--- START ---
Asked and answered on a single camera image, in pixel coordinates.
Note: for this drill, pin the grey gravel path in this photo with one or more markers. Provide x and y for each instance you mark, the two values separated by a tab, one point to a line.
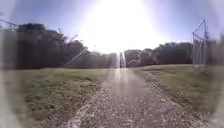
133	106

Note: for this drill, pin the tall metal frame fence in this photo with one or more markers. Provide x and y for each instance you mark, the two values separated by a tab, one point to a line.
200	46

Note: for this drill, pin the green grass field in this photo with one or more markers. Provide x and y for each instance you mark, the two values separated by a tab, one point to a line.
50	86
186	80

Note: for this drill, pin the row of dark trees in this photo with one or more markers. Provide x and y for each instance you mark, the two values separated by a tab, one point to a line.
43	50

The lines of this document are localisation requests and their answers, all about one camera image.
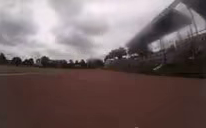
--- END ---
▶ Assignment:
Beginning with the line that holds "Note: for this drill, pin the green", output each line to the end of the material above, exactly, omitting the pictures.

▶ Reply to the task:
Note: for this drill, pin the green grass field in this photo with one or more markers. Provide x and y for each instance you mark, the two values separated by a tab, one point to a line.
50	86
186	80

Note: for this drill, pin the row of dark trees in this photo with one or more markers. Provide x and y for each instance you mark, the two values separated by a tab, one point to a line.
43	50

The lines of this document are localisation requests and their answers, all about one camera image.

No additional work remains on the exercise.